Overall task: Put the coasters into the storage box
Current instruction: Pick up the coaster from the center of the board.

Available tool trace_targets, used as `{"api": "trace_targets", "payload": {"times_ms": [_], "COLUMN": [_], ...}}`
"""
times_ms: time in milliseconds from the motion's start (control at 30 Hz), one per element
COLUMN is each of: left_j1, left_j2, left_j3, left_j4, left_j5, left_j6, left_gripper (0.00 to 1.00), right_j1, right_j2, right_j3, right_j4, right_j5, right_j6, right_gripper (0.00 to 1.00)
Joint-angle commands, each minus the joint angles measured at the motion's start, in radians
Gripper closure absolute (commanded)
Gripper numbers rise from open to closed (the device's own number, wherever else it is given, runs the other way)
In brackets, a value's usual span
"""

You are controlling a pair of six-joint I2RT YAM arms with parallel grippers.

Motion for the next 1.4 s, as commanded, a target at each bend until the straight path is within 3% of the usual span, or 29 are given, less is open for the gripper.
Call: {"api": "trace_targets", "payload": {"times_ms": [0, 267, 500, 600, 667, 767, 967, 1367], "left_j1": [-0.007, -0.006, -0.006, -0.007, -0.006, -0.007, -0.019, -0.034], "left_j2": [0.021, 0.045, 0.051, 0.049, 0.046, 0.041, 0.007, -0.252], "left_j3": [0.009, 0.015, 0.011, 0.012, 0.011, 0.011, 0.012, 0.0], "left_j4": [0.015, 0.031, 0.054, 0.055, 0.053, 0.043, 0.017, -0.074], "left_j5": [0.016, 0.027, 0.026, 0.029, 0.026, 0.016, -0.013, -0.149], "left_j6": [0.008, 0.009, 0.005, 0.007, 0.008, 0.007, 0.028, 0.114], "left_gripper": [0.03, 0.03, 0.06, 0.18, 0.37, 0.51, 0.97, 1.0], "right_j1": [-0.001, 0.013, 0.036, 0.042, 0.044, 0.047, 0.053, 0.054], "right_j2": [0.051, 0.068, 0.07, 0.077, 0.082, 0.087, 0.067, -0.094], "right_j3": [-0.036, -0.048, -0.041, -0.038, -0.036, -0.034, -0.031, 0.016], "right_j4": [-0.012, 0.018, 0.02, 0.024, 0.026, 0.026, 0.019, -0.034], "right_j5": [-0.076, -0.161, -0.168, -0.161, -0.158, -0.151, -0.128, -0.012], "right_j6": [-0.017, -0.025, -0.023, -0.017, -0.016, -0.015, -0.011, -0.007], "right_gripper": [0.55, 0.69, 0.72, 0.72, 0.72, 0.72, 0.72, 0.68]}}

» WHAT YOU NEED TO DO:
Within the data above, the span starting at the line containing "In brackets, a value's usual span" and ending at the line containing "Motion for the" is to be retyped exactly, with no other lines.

» SOLVED PROBLEM:
In brackets, a value's usual span
"""

You are controlling a pair of six-joint I2RT YAM arms with parallel grippers.

Motion for the next 1.4 s, as commanded, a target at each bend until the straight path is within 3% of the usual span, or 29 are given, less is open for the gripper.

With this, the answer is finished.